Getting The Most From Your Warm-Up Routine
The best way to ensure a proper warm up is to opt for a head-to-toe approach to stretching, followed by a quick aerobic session to get your pulse rate up and boost your metabolism. Hold each stretch for 15 to 20 seconds and avoid stretching beyond the point of pain. Stretch one side of your body and then the other. Repeat all the stretches three or four times before beginning your game of golf.
If you’re worried about injury from exercising then make an appointment with your chiropractor before hitting the links and they will help assess your overall fitness and ability to exercise.
Neck and Back
Lateral Neck Stretch – look straight ahead and cock your head to the left as though you were touching your left ear to your shoulder. Repeat on the right side. Remember not to cheat by lifting your shoulder to meet your ear!
Lateral Back Stretch – hold a club over your head with both hands. Keeping your pelvis steady, stretch as far as you can to the left. Hold and repeat on the right side.
Toe Touch – This stretch is really simple, but there is a huge degree of variation between how far people can stretch, so don’t worry if you can’t touch your toes. Standing with your feet shoulder width apart bend slowly and get as close as you can to touching your toes.

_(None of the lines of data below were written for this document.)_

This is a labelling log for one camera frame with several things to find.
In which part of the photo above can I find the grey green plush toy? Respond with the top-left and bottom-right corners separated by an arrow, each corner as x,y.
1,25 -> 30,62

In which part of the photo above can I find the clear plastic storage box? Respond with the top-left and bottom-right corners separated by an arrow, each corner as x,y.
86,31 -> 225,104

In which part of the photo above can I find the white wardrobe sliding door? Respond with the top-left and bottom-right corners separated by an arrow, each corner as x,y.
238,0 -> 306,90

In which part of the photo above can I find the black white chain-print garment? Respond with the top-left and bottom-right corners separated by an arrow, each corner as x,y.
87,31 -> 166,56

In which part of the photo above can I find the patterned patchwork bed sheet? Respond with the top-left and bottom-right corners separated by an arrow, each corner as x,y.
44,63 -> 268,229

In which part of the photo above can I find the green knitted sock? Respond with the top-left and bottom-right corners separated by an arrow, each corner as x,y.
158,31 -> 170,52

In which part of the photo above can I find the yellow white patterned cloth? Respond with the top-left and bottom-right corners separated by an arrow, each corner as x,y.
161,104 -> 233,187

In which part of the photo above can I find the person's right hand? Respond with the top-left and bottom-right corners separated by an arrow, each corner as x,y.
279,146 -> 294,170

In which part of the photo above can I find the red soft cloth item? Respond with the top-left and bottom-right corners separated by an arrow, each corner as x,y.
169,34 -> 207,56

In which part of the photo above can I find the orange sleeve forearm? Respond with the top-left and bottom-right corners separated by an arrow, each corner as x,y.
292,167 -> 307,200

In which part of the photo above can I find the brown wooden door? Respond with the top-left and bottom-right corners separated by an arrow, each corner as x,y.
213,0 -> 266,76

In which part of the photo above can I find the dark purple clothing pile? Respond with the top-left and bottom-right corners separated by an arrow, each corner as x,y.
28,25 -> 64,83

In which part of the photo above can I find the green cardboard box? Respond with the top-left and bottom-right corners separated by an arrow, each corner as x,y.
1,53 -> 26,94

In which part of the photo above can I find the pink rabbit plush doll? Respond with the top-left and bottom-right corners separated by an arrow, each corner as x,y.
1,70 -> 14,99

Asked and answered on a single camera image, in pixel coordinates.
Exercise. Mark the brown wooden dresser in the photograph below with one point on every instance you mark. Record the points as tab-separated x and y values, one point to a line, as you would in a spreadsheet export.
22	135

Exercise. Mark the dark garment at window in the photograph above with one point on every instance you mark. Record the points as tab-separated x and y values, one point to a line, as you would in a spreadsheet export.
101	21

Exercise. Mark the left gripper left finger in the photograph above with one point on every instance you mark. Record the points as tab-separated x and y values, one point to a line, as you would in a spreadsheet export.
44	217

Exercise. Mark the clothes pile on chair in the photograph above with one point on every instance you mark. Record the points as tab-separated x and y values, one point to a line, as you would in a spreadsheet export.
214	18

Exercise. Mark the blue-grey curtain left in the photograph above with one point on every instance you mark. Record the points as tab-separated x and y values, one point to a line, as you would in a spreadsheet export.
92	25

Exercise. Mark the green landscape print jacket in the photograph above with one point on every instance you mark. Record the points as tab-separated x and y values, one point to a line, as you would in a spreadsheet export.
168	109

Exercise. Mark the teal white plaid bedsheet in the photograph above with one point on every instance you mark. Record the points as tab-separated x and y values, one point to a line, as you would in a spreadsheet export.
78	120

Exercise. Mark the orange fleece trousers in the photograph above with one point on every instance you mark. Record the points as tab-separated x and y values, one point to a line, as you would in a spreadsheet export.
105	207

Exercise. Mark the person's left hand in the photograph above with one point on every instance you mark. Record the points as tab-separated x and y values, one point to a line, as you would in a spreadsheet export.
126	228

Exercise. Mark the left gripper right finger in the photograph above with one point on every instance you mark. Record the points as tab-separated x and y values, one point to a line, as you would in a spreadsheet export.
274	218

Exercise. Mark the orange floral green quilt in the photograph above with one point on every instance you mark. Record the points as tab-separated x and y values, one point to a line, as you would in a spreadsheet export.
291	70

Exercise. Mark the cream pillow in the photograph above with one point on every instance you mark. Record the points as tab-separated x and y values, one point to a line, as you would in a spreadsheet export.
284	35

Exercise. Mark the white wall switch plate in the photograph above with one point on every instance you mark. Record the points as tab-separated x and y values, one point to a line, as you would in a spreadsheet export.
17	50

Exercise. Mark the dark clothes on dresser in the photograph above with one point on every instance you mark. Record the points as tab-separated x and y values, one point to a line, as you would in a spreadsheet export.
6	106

Hamstring Stretch – stand upright and place your left foot on a bench or on your golf cart. Bend forward at the waist whilst keeping your back straight. Hold and repeat with the right leg.

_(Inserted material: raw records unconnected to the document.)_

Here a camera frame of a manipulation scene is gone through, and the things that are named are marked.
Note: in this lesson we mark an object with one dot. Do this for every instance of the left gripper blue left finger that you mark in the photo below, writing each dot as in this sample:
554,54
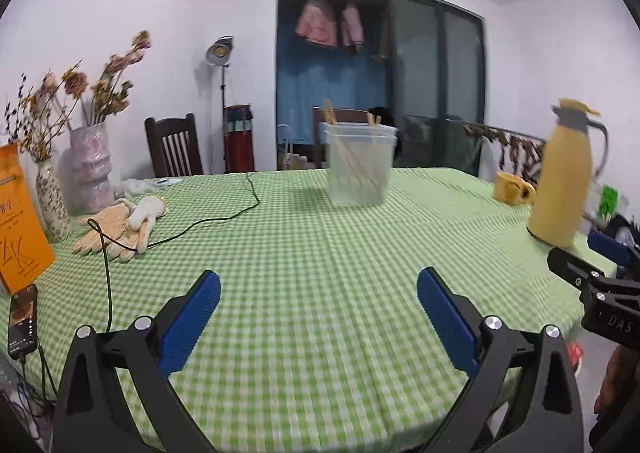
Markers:
183,319

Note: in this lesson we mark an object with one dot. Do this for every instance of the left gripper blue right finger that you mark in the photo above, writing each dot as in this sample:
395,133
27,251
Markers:
454,318

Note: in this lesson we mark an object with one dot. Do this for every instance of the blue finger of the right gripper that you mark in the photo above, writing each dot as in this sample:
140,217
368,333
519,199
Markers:
571,269
609,248

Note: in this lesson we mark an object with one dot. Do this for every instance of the wooden chopstick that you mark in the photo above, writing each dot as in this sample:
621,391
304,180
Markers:
373,128
358,170
332,118

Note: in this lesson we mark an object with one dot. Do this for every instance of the person's right hand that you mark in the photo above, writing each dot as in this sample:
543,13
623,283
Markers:
617,370

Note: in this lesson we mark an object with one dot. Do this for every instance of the yellow thermos jug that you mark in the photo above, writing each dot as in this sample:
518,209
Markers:
566,173

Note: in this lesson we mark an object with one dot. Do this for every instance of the yellow bear mug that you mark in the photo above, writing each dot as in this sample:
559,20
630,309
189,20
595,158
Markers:
512,190

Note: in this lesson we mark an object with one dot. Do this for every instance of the beige work glove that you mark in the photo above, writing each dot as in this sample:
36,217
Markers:
109,230

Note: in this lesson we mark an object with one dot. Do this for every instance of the drying rack with dried goods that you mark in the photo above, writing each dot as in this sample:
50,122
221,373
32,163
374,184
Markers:
523,152

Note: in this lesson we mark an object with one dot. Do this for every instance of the white work glove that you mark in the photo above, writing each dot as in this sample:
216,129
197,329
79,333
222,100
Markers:
147,210

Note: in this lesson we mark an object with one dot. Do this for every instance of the green checkered tablecloth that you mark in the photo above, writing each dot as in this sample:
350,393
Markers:
319,342

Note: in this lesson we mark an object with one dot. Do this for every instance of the black smartphone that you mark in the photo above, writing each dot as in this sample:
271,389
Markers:
22,331

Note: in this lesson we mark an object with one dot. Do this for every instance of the white packet on table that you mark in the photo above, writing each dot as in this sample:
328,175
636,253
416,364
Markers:
165,182

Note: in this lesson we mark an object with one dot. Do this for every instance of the pink speckled vase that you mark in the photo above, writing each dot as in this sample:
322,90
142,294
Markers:
91,165

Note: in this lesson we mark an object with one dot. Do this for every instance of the small patterned vase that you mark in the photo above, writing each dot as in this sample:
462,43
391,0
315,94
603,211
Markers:
52,204

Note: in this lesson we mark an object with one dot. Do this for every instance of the orange box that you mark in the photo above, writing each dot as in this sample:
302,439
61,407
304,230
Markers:
24,249

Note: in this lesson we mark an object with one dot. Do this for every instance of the dark wooden chair left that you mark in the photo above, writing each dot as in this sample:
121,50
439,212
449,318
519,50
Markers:
173,146

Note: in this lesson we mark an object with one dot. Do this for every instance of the dark wooden chair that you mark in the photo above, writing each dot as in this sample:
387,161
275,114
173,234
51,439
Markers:
173,146
349,122

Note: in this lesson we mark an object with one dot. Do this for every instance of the red cylindrical bin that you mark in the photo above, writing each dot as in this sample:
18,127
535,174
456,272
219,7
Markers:
238,138

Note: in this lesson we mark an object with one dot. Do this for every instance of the clear plastic container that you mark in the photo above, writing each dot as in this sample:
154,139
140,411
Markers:
359,158

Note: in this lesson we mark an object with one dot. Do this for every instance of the dark wooden chair back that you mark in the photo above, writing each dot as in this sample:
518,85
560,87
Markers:
349,122

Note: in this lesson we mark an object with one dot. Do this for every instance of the black jacket on chair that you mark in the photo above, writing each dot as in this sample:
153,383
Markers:
383,115

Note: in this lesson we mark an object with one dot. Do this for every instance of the studio lamp on stand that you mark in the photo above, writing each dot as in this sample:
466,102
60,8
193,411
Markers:
218,55

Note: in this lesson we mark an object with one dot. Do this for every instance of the blue curtain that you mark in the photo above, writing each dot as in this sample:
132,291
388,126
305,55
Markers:
307,75

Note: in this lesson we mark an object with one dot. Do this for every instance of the black framed glass door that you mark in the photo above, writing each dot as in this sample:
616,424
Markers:
435,61

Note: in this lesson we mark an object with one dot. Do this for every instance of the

Quads Stretch – imagine you’ve stepped in something and you’re checking the bottom of your shoe. Standing with your feet close together, grab your left foot and bring it back until your heel touches your bottom. Hold and repeat with the right foot.
Shoulders and Chest
Anterior Shoulder and Chest Stretch – hold a mid-weight club with both hands behind your back with your elbows extended. Stick out your chest and raise the club away from your body and hold.
Forearms and Wrists
Hold your left arm out in front of you keeping your elbow locked straight. Take your right hand and flex your left hand and wrist down as far as it will go. Hold and repeat with your right arm using your left hand to help you flex further.